▸ ACTIVITY
Would you output all the data exactly as it stands?
▼
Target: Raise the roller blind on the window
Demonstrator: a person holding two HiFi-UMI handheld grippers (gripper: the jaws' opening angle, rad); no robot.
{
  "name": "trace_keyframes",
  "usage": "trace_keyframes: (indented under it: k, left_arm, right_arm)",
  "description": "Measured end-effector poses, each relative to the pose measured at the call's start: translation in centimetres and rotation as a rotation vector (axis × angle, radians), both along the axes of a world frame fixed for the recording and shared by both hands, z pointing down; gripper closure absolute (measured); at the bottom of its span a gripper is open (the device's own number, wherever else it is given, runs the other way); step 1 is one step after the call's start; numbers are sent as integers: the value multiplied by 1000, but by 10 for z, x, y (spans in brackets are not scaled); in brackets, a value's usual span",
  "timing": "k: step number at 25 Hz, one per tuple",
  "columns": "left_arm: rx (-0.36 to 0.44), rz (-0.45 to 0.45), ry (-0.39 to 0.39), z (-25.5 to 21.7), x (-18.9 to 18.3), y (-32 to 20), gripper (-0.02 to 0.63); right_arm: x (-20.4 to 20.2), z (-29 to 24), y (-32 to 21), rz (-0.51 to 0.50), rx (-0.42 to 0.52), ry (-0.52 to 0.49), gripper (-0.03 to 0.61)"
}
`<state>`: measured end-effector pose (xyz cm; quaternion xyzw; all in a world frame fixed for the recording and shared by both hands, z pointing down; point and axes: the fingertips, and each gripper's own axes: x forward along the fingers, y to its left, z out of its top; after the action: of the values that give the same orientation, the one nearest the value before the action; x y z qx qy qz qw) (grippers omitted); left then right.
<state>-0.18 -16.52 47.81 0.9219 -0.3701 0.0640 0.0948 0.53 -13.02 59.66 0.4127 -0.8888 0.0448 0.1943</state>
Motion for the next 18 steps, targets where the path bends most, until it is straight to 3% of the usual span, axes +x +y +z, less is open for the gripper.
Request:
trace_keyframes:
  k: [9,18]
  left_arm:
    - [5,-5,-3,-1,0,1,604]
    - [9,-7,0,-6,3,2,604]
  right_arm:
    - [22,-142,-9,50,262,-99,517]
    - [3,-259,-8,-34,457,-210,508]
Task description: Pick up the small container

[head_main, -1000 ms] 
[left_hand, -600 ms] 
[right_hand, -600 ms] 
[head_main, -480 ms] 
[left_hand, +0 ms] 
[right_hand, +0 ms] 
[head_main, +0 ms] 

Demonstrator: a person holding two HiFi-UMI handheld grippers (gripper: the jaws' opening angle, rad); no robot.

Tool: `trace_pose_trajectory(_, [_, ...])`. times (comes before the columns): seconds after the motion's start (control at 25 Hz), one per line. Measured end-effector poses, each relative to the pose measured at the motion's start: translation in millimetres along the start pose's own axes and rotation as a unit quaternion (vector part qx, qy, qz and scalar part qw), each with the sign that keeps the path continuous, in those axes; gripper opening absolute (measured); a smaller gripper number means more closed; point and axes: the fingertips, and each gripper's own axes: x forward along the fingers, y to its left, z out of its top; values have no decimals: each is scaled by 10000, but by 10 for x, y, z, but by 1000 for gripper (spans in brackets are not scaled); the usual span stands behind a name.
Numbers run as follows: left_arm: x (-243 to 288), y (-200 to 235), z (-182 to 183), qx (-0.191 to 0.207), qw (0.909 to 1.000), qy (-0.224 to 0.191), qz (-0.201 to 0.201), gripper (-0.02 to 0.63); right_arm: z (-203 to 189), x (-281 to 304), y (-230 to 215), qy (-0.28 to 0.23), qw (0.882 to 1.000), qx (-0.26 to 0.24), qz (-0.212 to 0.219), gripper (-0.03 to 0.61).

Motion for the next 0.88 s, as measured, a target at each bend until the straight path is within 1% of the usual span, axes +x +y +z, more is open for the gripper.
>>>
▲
▸ RESULT FOR THIS EXERCISE
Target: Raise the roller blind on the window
Demonstrator: a person holding two HiFi-UMI handheld grippers (gripper: the jaws' opening angle, rad); no robot.
{
  "name": "trace_keyframes",
  "usage": "trace_keyframes: (indented under it: k, left_arm, right_arm)",
  "description": "Measured end-effector poses, each relative to the pose measured at the call's start: translation in centimetres and rotation as a rotation vector (axis × angle, radians), both along the axes of a world frame fixed for the recording and shared by both hands, z pointing down; gripper closure absolute (measured); at the bottom of its span a gripper is open (the device's own number, wherever else it is given, runs the other way); step 1 is one step after the call's start; numbers are sent as integers: the value multiplied by 1000, but by 10 for z, x, y (spans in brackets are not scaled); in brackets, a value's usual span",
  "timing": "k: step number at 25 Hz, one per tuple",
  "columns": "left_arm: rx (-0.36 to 0.44), rz (-0.45 to 0.45), ry (-0.39 to 0.39), z (-25.5 to 21.7), x (-18.9 to 18.3), y (-32 to 20), gripper (-0.02 to 0.63); right_arm: x (-20.4 to 20.2), z (-29 to 24), y (-32 to 21), rz (-0.51 to 0.50), rx (-0.42 to 0.52), ry (-0.52 to 0.49), gripper (-0.03 to 0.61)"
}
`<state>`: measured end-effector pose (xyz cm; quaternion xyzw; all in a world frame fixed for the recording and shared by both hands, z pointing down; point and axes: the fingertips, and each gripper's own axes: x forward along the fingers, y to its left, z out of its top; after the action: of the values that give the same orientation, the one nearest the value before the action; x y z qx qy qz qw) (grippers omitted); left then right.
<state>-0.18 -16.52 47.81 0.9219 -0.3701 0.0640 0.0948 0.53 -13.02 59.66 0.4127 -0.8888 0.0448 0.1943</state>
Motion for the next 18 steps, targets where the path bends most, until it is straight to 3% of the usual span, axes +x +y +z, less is open for the gripper.
Request:
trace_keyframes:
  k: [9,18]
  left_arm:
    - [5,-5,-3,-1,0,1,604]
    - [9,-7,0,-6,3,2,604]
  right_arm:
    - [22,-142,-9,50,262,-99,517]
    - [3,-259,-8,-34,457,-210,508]
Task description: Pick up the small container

[head_main, -1000 ms] 
[left_hand, -600 ms] 
[right_hand, -600 ms] 
[head_main, -480 ms] 
[left_hand, +0 ms] 
[right_hand, +0 ms] 
[head_main, +0 ms] 

Demonstrator: a person holding two HiFi-UMI handheld grippers (gripper: the jaws' opening angle, rad); no robot.

Tool: `trace_pose_trajectory(_, [_, ...])`. times (comes before the columns): seconds after the motion's start (control at 25 Hz), one per line. Measured end-effector poses, each relative to the pose measured at the motion's start: translation in millimetres along the start pose's own axes and rotation as a unit quaternion (vector part qx, qy, qz and scalar part qw), each with the sign that keeps the path continuous, in those axes; gripper opening absolute (measured); a smaller gripper number means more closed; point and axes: the fingertips, and each gripper's own axes: x forward along the fingers, y to its left, z out of its top; values have no decimals: each is scaled by 10000, but by 10 for x, y, z, but by 1000 for gripper (spans in brackets are not scaled); the usual span stands behind a name.
Numbers run as follows: left_arm: x (-243 to 288), y (-200 to 235), z (-182 to 183), qx (-0.191 to 0.207), qw (0.909 to 1.000), qy (-0.224 to 0.191), qz (-0.201 to 0.201), gripper (-0.02 to 0.63); right_arm: z (-203 to 189), x (-281 to 304), y (-230 to 215), qy (-0.28 to 0.23), qw (0.882 to 1.000), qx (-0.26 to 0.24), qz (-0.212 to 0.219), gripper (-0.03 to 0.61).

Motion for the next 0.88 s, as measured, a target at each bend until the straight path is within 1% of the usual span, axes +x +y +z, more is open for the gripper.
>>>

What has been written here completes the answer.